I must be missing something here…

robb · May 4, 2019, 11:10am

This is normal behavior since you installed Samba4 AD account provider. Because there are no Samba4 packages with Heimdal Kerberos available for CentOS7 from standard repositories, we had to be creative with this. As a solution there is a simple linux container with Samba4 AD/Heimdal Kerberos support to act as AD Domain Controller. In order to make this work the Linux container must be available with a bridged interface having an unused IP in the same subnet as the GREEN interface.
If you need to access another network (other subnet or the internet) you need a 2nd interface configured as a RED interface on another subnet. If you configure your RED interface correctly you will have access to the other network or internet.

What did you set as default gateway on the RED interface? This should be the internal IP address of your Modem/Router to be able to access the internet. (and the IP address of the RED interface must be on the same subnet as the internal IP of the Modem/Router)

Do NOT set br0 as gateway! br0 MUST be on the GREEN interface (and subnet)

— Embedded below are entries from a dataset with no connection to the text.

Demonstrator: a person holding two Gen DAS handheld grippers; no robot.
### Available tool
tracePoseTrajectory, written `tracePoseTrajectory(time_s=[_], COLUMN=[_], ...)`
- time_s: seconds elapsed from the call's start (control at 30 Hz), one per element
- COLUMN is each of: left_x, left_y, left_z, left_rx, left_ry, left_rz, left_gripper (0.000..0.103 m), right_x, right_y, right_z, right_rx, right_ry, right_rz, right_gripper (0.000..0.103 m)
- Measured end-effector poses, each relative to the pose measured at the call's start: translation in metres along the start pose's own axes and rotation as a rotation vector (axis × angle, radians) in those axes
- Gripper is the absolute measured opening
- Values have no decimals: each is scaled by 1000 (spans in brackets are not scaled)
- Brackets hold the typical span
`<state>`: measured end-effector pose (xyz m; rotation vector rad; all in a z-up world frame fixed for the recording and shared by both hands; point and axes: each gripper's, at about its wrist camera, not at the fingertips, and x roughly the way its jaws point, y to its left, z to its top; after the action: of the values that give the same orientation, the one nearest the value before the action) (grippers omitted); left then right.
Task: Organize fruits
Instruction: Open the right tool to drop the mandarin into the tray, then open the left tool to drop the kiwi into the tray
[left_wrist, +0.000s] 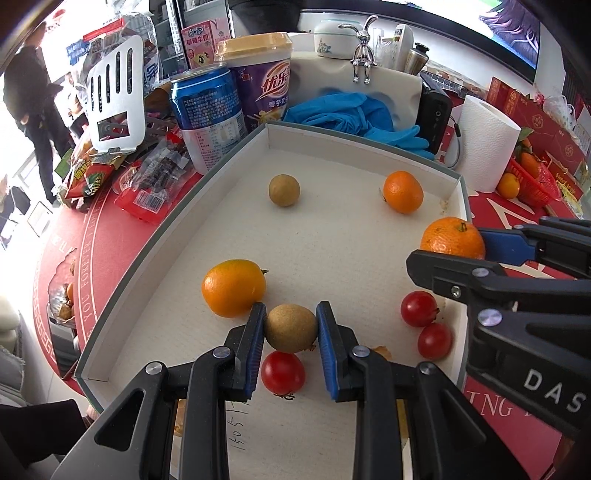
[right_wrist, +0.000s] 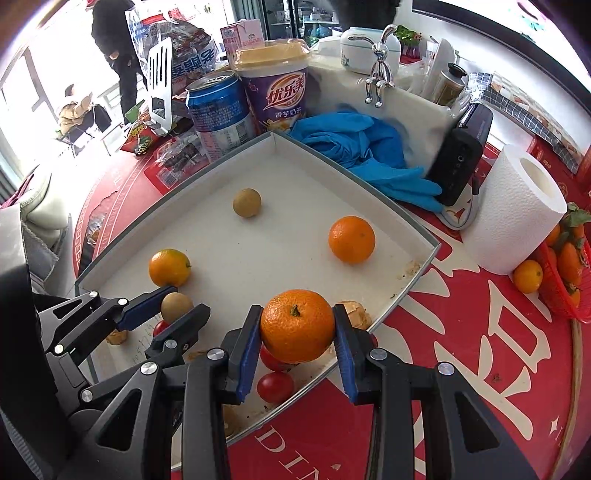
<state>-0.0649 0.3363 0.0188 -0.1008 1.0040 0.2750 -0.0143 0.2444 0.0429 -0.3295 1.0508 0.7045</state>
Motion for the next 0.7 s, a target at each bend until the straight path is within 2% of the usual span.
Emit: tracePoseTrajectory(time_s=[0.6, 0.67, 0.7], left_x=[6, 5, 4], left_y=[-2, -2, -1], left_z=[-3, -4, -4], left_rx=[8, 6, 2], left_ry=[20, 19, 12], left_rz=[4, -5, -3], left_gripper=[32, 45, 62], right_x=[5, 5, 4], right_y=[-1, 0, -1], right_z=[5, 5, 6], right_rx=[5, 3, 6], right_ry=[8, 9, 12], right_rz=[13, 24, 28], right_gripper=[38, 38, 38])
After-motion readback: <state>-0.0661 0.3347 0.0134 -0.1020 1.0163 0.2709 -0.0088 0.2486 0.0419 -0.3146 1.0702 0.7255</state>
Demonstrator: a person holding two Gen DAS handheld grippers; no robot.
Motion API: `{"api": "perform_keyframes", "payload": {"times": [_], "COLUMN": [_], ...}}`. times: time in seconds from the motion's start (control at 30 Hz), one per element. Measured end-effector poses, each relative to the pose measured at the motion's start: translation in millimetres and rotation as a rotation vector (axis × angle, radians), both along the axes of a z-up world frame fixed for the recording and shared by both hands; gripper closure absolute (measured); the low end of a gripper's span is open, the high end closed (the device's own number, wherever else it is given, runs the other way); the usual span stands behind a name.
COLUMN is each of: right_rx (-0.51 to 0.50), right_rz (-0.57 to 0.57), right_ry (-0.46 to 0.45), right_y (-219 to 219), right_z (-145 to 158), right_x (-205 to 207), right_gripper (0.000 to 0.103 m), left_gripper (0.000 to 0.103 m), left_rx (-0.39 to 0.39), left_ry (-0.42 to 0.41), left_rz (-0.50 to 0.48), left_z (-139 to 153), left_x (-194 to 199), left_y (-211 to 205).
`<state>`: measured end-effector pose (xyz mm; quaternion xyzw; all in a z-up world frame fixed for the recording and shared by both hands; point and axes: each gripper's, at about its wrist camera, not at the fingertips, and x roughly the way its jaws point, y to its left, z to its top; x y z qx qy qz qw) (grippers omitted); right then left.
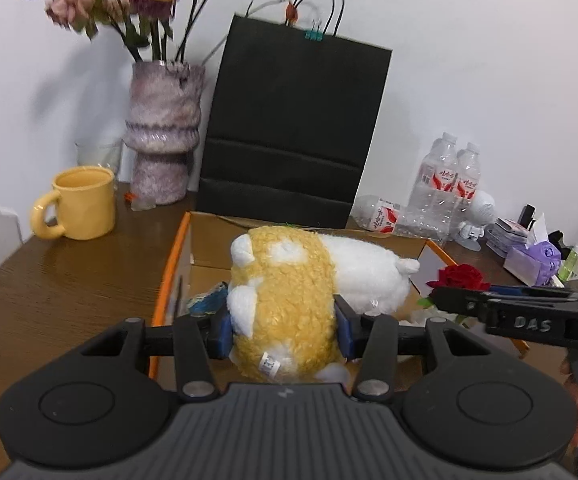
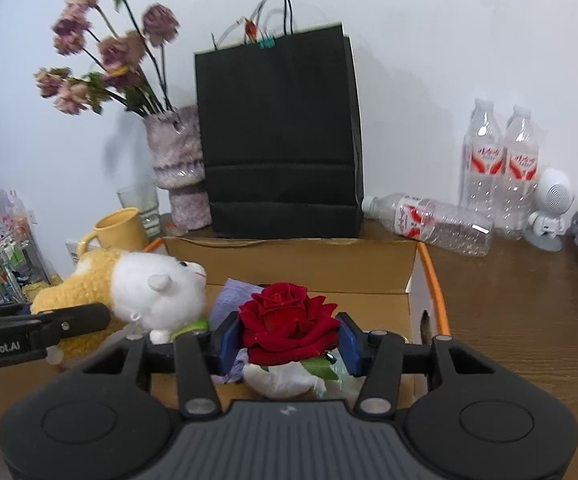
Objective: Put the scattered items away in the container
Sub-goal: 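Carry the plush toy and rose over the box and open both tools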
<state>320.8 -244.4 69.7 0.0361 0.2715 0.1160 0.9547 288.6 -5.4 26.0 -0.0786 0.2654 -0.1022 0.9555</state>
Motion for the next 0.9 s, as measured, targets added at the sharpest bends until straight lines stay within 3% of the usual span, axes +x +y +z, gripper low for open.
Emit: {"api": "perform_keyframes", "payload": {"times": [0.3, 0.5, 0.57, 0.73, 0.9], "right_rx": [-0.015, -0.029, -0.018, -0.036, -0.023], "right_rz": [-0.002, -0.010, -0.009, -0.012, -0.004], "right_ry": [0.069, 0.131, 0.133, 0.128, 0.117], "right_y": [12, 14, 13, 16, 14], "right_z": [-23, -35, -34, -32, -24], "right_x": [59, 76, 75, 67, 56], "right_gripper": [0.054, 0.054, 0.047, 0.025, 0.020], "left_gripper": [0.054, 0.053, 0.051, 0.033, 0.018], "left_rx": [-0.036, -0.031, -0.029, -0.021, 0.006], "left_ry": [0.067, 0.092, 0.090, 0.050, -0.027], "left_rz": [0.036, 0.029, 0.030, 0.031, 0.041], "left_z": [-20, -31, -30, -21, -3], "left_x": [55, 63, 61, 51, 33], "left_y": [3, 2, 1, -2, -3]}}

paul_marwick · May 5, 2019, 2:07pm

I’m obviously not making myself clear. I’m aware of how the br0 interface works. I had it set as green during installation and migration from the SME machine. When that completed (without any apparent errors), I configured the other ethernet interface as red, using 10.1.0.250 as its IP, and configured the gateway field for it to point to 10.1.0.254, which is the internet gateway for the network. Fine so far.

However, there is NO communication between red and green interfaces. If I connect a laptop on the green side, I can connect to the server, run the web interface, SSH into the machine without problems. DHCP and local DNS are working. I cannot ping anything on the internet, either by name or IP. If I log into the server console, I can see other devices on the green side, but I cannot resolve any internet addresses, either by name or IP. All I get is “network is unreachable”.

The ethernet port used for the red interface is working fine (checked by booting from SystemrescueCD), which was able to connect to the internet without problems. So its not a hardware problem…

When configuring a Nethserver using LDAP instead of AD, I have configured the green interface to use the IP of the red interface as its gateway. Works fine. But does not work with the bridged interface used when the AD is configured.

So I’m still missing something - there is no NAT, no connection of any sort between the red and green sides of the network.

pike · May 5, 2019, 7:13pm

@paul_marwick sorry but… i got stucked.
Would you please detail
-Sme Server Network Setup
-NethServer network setup

Network interfaces (all of them), and ip addresses.
Also, if possible/avalable, the setup of the router in front of both setup, for Internet.